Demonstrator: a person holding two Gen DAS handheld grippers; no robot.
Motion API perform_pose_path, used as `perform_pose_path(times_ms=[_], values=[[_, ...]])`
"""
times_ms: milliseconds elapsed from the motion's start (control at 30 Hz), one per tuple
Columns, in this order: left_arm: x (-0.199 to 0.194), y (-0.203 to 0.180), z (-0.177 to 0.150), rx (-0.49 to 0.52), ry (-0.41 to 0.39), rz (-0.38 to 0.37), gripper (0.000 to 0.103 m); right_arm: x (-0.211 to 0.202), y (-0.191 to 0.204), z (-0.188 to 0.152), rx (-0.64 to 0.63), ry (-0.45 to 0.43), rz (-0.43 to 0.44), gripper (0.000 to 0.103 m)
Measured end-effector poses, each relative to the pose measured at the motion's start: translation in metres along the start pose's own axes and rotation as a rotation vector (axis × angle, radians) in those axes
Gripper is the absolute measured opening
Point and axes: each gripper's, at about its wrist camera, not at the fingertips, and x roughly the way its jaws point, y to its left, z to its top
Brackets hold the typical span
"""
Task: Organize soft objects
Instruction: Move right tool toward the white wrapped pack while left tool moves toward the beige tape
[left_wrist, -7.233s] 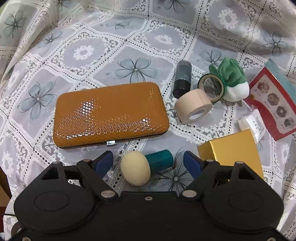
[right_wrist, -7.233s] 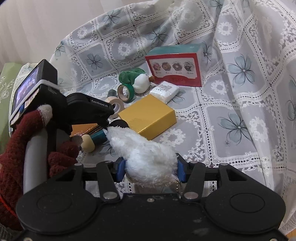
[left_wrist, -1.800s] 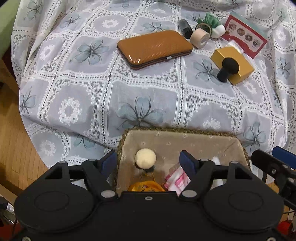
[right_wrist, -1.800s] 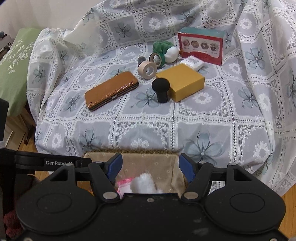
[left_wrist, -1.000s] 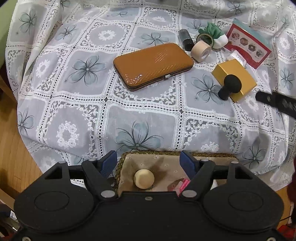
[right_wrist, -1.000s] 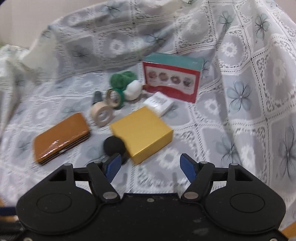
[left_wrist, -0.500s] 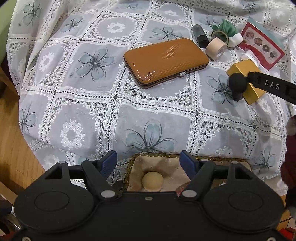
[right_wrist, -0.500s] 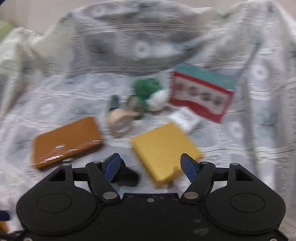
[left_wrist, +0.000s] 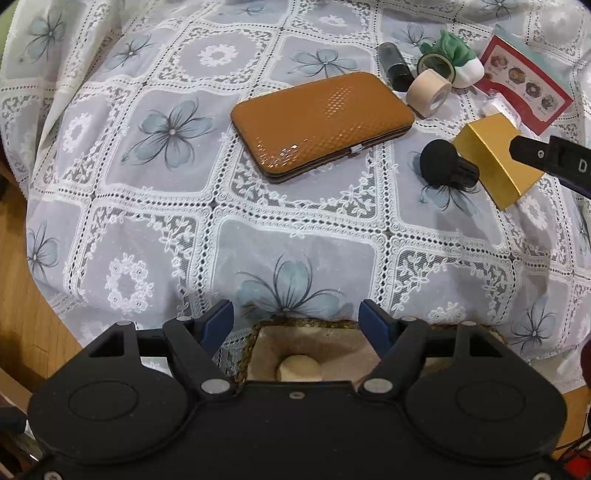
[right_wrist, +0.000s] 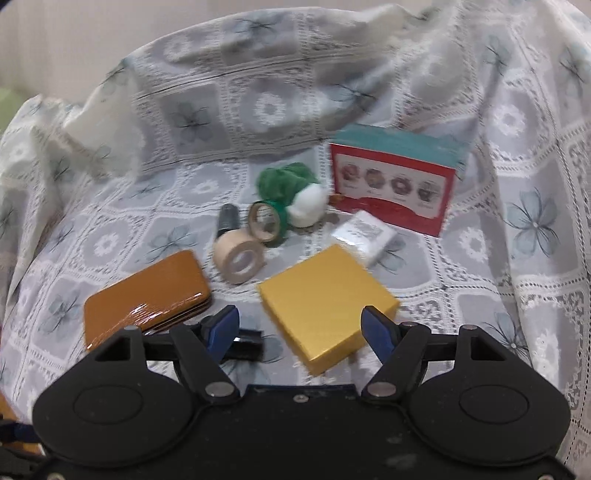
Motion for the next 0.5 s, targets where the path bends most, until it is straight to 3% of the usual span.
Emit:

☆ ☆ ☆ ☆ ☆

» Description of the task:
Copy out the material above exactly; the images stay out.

» Worked solution:
Demonstrator: a person holding two Gen DAS handheld grippers; no robot.
Motion API perform_pose_path, used as `perform_pose_path(times_ms=[_], values=[[_, ...]])`
"""
times_ms: milliseconds elapsed from the motion's start (control at 30 Hz), one per tuple
Columns, in this order: left_arm: x (-0.199 to 0.194), y (-0.203 to 0.180), z (-0.177 to 0.150), rx (-0.49 to 0.52), ry (-0.41 to 0.39), rz (-0.38 to 0.37), gripper (0.000 to 0.103 m); right_arm: x (-0.211 to 0.202), y (-0.191 to 0.204), z (-0.188 to 0.152), rx (-0.64 to 0.63), ry (-0.45 to 0.43), rz (-0.43 to 0.44), gripper (0.000 to 0.103 m)
Measured end-effector poses, each relative to the pose measured at the motion's start: translation in metres along the start pose's own axes and rotation as a rotation vector (axis × angle, radians) in those axes
Gripper is the absolute measured opening
Point and axes: each gripper's, at about its wrist camera, not at the fingertips, and x roughly the way its jaws point, y to its left, z to its top
Brackets hold the typical span
"""
Task: Organize soft objects
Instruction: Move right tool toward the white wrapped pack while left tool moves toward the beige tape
[left_wrist, -7.233s] 
[right_wrist, -7.233s] 
[left_wrist, -1.800s] 
[right_wrist, -1.800s] 
[left_wrist, -1.000s] 
[right_wrist, -1.000s] 
[left_wrist, -0.500s] 
[right_wrist, -0.500s] 
[left_wrist, +0.000s] 
[right_wrist, +0.000s] 
Motion for the next 0.5 s, targets where the path bends most, until it is straight to 3% of the usual span.
Emit:

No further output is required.